Hitchhiker: A Quadrotor Aggressively Perching on a Moving Inclined Surface Using Compliant Suction Cup Gripper

Abstract

Perching on the surface of moving objects, like vehicles, could extend the flight time and range of quadrotors. Suction cups are usually adopted for surface attachment due to their durability and large adhesive force. To seal on a surfaces, suction cups must be aligned with the surface and possess proper relative tangential velocity. However, quadrotors' attitude and relative velocity errors would become significant when the object surface is moving and inclined. To address this problem, we proposed a real-time trajectory planning algorithm. The time-optimal aggressive trajectory is efficiently generated through multimodal search in a dynamic time-domain. The velocity errors relative to the moving surface are alleviated.
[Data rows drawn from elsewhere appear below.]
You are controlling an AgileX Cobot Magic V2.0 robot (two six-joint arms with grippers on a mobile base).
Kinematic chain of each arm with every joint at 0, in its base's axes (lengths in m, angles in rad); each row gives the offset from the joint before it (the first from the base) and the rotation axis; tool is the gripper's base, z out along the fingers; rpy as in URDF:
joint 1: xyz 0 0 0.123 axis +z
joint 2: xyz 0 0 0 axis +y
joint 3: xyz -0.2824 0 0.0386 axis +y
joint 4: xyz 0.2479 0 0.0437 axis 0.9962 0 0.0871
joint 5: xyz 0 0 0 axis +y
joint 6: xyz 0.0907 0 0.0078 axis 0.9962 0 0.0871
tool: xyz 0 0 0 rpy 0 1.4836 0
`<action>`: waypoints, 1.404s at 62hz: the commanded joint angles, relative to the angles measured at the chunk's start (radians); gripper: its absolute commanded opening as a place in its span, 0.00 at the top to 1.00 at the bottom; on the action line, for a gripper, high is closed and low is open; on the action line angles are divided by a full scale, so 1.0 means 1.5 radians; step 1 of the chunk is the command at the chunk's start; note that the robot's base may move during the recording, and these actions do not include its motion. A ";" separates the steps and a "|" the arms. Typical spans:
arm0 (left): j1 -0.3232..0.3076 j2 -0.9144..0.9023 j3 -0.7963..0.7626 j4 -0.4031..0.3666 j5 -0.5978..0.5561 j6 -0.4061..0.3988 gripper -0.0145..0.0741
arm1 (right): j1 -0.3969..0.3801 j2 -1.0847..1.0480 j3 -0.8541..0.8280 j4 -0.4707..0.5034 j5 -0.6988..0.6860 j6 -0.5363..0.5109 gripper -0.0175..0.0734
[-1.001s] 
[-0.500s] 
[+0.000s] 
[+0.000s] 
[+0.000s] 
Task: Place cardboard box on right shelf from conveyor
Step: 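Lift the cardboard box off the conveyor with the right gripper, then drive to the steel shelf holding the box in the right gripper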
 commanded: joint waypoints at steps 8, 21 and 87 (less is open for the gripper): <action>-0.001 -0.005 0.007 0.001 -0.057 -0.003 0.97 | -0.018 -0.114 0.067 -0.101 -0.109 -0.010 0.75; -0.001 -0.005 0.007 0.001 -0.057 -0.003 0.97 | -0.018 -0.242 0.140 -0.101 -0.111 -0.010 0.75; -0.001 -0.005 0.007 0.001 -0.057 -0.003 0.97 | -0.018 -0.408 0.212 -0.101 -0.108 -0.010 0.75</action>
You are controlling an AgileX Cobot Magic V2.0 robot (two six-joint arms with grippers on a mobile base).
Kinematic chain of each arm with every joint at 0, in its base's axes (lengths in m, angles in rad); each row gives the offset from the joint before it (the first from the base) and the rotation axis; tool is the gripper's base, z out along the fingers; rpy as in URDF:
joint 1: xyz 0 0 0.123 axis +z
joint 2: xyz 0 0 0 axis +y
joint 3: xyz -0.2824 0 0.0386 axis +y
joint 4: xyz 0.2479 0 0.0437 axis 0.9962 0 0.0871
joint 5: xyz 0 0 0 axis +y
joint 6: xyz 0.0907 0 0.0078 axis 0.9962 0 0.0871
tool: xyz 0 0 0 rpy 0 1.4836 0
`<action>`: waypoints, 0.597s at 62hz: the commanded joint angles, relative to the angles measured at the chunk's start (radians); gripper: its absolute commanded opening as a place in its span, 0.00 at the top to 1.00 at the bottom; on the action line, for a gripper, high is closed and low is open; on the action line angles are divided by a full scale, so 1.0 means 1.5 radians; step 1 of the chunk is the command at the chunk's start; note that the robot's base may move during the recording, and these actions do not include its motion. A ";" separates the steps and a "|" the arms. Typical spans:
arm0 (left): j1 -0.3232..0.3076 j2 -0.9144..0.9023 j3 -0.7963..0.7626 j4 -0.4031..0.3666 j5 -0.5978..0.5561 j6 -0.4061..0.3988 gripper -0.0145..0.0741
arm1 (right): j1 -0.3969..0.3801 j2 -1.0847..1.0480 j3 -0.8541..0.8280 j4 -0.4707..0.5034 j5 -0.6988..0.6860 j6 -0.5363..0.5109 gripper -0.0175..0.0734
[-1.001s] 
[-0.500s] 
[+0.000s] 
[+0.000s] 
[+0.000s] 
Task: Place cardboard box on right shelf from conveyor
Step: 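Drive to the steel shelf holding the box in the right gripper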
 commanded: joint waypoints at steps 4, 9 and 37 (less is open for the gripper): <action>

To further adapt to the residual errors, we design a compliant gripper using self-sealing cups. Multiple cups in different directions are integrated into a wheel-like mechanism to increase the tolerance to attitude errors. The wheel mechanism also eliminates the requirement of matching the attitude and tangential velocity. Extensive tests are conducted to perch on static and moving surfaces at various inclinations. Results demonstrate that our proposed system enables a quadrotor to reliably perch on moving inclined surfaces (up to 1.07m/s and 90) with a success rate of 70\% or higher. The efficacy of the trajectory planner is also validated. Our gripper has larger adaptability to attitude errors and tangential velocities than conventional suction cup grippers. The success rate increases by 45\% in dynamic perches.